Священник попытался встать, но пошатнулся. Эйнхольт подхватил его мускулистой рукой и почувствовал, как тонка и костиста была рука старца под рясой. Он помог жрецу подняться. Тот с благодарностью поклонился Эйнхольту, неловко и шатко. Капюшон лишь слегка дернулся, и жрец зашел за спину стоявшего на коленях Волка.
— Эйнхольт, — произнес он наконец.
— Вы знаете меня, господин? — удивленно спросил Эйнхольт. Он с ужасом почувствовал, что это с ним уже происходило. Словно это Шорак стоял сейчас сзади него. Словно Шорак вновь узнает Эйнхольта, пользуясь услугами невидимого мира, как он узнал его в кварцевом туннеле под Фаушлагом.
— Ар-Ульрик лично восхвалял твой подвиг, — сказал жрец. — Комтур Рыцарей-Пантер прислал в Храм благодарственное письмо. Другие городские организации, которым вы вернули их реликвии, также восхваляют ваши имена. Так что не удивительно, что я знаю тебя.
— Простит ли Ульрик мое преступление?
— Ты не совершил никакого преступления.
— Я уничтожил Челюсти Хольцбекского Волка. Нашу величайшую святыню. Я разбил их своим молотом, освященным в этом Храме.
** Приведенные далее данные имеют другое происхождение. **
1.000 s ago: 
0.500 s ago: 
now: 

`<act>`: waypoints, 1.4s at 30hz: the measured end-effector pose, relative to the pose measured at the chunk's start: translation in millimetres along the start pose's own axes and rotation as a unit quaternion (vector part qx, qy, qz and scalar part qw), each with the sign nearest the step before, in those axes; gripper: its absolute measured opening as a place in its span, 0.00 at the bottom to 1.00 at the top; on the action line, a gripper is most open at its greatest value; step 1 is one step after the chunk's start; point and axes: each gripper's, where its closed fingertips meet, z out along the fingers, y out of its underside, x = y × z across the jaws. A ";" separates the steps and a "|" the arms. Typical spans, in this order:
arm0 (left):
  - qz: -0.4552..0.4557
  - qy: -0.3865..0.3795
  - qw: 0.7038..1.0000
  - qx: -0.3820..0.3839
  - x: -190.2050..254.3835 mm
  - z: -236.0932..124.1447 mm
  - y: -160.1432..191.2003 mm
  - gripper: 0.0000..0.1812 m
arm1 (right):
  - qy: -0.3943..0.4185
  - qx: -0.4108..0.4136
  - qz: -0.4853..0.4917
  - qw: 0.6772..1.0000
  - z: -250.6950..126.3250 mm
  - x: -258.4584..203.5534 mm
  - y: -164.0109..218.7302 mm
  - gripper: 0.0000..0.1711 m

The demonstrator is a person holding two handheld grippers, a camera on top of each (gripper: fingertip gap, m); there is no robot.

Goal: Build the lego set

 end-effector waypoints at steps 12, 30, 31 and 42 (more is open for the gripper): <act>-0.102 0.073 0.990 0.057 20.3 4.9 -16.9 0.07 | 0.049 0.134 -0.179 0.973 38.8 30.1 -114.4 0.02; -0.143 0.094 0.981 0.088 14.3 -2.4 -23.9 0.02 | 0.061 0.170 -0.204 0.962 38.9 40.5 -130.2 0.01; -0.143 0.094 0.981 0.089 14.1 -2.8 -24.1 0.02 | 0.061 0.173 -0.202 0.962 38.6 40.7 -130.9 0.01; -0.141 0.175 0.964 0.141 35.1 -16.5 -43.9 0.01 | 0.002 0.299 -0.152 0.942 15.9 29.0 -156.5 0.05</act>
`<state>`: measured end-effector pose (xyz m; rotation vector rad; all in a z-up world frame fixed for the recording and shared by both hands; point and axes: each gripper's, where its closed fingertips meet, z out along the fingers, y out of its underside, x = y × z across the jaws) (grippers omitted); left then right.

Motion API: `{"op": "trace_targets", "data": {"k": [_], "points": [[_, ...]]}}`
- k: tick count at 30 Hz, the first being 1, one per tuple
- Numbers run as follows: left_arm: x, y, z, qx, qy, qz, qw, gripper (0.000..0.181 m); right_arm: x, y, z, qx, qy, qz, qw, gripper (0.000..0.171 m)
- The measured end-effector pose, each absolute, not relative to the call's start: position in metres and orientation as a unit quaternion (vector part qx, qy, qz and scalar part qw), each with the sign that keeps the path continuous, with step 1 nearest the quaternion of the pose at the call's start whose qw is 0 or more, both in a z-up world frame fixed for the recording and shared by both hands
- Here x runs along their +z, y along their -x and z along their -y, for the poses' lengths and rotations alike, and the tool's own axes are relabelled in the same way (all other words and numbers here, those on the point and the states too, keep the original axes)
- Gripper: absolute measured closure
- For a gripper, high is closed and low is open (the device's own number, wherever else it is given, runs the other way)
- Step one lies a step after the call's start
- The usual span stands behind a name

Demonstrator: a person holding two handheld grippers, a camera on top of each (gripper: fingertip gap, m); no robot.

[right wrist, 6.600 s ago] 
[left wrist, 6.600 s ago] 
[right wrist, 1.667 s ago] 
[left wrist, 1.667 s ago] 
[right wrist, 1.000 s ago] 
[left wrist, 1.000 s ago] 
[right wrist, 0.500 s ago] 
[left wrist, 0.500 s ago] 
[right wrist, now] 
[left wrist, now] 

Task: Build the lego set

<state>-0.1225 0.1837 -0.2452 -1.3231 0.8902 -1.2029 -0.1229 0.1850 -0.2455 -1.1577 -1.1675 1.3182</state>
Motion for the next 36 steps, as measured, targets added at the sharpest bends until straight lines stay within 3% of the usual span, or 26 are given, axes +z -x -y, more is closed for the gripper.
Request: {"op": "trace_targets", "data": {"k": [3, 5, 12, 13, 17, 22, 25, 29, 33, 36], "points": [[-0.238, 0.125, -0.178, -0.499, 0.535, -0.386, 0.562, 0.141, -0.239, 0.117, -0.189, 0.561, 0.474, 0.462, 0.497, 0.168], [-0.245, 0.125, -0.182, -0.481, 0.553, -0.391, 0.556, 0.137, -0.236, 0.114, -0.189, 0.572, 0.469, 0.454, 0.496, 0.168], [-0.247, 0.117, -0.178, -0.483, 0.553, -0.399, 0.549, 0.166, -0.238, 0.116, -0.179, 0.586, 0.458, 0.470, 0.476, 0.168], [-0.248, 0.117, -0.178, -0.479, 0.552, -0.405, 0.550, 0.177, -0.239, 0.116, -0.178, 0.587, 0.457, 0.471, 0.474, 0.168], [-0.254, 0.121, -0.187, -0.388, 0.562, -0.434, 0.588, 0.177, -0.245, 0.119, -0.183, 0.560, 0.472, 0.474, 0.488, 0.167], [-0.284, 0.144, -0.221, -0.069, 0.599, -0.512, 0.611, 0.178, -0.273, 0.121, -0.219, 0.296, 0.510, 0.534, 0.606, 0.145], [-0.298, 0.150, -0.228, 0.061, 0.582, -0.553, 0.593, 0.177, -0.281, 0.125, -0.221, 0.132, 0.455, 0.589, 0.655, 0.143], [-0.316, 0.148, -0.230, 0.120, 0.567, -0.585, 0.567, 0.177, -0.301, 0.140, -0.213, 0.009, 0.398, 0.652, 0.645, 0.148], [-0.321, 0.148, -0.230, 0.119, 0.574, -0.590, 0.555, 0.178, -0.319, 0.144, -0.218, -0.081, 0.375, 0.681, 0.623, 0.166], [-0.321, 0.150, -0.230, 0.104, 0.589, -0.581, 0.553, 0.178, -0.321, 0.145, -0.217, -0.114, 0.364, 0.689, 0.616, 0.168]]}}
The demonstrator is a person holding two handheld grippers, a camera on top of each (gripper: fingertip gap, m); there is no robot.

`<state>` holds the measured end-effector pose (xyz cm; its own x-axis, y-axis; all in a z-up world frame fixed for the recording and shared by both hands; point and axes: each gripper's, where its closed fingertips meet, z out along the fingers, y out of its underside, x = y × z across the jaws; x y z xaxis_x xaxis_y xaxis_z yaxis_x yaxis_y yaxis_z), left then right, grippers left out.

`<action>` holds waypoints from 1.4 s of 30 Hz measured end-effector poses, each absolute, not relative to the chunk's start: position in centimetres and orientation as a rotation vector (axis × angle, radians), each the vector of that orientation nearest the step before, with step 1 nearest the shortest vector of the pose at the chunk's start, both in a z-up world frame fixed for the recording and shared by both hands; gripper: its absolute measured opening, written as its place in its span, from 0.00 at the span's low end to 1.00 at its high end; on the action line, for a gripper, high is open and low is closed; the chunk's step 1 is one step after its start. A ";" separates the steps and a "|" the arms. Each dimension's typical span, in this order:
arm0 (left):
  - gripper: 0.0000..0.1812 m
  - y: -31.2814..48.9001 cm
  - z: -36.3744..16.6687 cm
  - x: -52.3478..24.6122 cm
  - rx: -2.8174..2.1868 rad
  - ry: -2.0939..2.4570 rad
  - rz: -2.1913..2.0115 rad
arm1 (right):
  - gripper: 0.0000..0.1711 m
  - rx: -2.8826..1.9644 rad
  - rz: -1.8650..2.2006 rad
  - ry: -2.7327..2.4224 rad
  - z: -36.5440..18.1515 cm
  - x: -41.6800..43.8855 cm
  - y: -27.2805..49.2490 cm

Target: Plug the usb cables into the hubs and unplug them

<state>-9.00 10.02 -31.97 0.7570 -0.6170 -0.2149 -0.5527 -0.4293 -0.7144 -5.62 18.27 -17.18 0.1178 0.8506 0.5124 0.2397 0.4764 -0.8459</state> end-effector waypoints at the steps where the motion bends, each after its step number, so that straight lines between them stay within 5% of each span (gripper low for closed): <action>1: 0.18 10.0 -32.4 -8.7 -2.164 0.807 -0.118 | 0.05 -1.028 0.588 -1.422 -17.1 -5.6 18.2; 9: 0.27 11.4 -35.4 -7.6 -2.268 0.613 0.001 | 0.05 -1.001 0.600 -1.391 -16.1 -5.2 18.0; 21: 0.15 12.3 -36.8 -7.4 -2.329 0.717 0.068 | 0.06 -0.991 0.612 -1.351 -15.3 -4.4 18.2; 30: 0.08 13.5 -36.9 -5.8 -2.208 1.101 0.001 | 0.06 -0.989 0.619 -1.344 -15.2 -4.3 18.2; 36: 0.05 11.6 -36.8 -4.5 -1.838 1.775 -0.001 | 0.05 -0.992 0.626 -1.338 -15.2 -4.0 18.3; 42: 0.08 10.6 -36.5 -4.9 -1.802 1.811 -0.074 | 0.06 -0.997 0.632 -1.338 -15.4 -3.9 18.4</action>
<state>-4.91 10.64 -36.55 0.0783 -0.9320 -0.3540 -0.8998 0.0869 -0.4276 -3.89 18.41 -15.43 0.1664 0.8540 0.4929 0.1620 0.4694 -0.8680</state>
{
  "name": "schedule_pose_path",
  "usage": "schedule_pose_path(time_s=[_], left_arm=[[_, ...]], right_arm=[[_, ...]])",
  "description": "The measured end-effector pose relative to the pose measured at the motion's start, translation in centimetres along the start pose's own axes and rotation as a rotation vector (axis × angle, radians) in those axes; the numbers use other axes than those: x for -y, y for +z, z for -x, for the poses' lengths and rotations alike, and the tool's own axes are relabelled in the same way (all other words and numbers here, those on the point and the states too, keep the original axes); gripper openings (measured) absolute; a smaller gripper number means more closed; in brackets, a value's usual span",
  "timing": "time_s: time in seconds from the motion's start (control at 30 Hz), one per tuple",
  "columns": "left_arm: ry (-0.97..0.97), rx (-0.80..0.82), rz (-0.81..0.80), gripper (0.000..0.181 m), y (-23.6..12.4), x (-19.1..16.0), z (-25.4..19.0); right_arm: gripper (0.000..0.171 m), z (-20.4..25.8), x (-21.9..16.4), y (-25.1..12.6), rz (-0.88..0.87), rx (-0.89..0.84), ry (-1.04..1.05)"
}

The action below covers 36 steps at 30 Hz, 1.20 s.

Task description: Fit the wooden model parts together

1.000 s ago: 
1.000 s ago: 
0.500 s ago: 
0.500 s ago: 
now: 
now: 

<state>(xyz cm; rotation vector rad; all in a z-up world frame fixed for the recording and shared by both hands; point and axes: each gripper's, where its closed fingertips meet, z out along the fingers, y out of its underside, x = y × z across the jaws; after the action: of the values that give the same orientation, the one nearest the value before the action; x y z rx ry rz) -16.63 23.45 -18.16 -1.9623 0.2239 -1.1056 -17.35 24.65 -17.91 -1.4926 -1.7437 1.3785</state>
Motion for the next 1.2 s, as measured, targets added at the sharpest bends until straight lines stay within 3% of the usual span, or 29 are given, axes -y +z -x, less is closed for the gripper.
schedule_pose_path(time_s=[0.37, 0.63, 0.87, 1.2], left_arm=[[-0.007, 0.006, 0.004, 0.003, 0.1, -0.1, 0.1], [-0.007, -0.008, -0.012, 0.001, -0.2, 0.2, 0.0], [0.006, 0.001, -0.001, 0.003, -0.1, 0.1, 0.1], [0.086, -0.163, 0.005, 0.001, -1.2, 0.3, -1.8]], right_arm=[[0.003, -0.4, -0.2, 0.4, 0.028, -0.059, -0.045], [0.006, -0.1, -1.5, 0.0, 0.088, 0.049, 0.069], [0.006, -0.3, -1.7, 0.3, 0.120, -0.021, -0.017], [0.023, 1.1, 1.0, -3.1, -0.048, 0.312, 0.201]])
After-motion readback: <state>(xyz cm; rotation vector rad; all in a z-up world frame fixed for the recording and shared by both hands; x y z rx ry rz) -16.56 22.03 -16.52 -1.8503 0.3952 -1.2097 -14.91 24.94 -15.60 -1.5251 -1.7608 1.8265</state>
— И, вероятно, спас Мидденхейм от ужасной участи. Ты отважный человек.
«Не заходи в тень».
— Я… — Эйнхольт начал подниматься.
— Ульрик готов простить тебе еще тысячу подобных подвигов. Ты знаешь, когда доблесть важнее обладания. Когда город важнее Храма. Эта жертва сделала тебя любимейшим чадом Ульрика. И тебе не в чем раскаиваться.
— Но сон…
— Твоя совесть не приемлет то, что ты сделал, и это понятно. Ты считаешь себя виноватым в том, что просто был частью такого важного события. Но твоя душа чиста. Спи спокойно, Эйнхольт. Воспоминания угаснут. Сны потускнеют и уйдут.
Эйнхольт поднялся на ноги, развернувшись к сухой фигуре старца в жреческой одежде.
— Это… это не то, о чем я видел сон, отче. Я знаю, что уничтожение Челюстей было правым делом. Если бы этого не сделал я, их разбил бы Арик, или Грубер, или Левенхерц. Мы все знали, что этого не миновать. Я не раскаиваюсь в своем поступке. Я бы сделал это снова, если бы события повторились.
— Рад это слышать.
— Отче, мне снился сон о маге. Он сражался вместе с нами. И он погиб. Невидимый мир, в котором обитает Ульрик, этот мир, чуждый мне… растерзал и сломал его. Магия, отче. Я о ней ничего не знаю.
— Продолжай.
— Прямо перед битвой он говорил со мной. Никого из нас он не знал, кроме меня. Он сказал…
«— Эйнхольт.
— Вы знаете меня, господин маг?
— Твое имя просто пришло ко мне. Невидимый мир, над которым ты насмехаешься, сказал мне его. Эйнхольт. Ты отважный человек. Не заходи в тень».
Эйнхольт заметил, что молчит.
— Так что сказал тебе маг? — подтолкнул его мысли священник.
— Он сказал, что невидимый мир знает меня. И этот мир сказал ему мое имя. Он предупредил меня, чтобы… чтобы я не заходил в тень.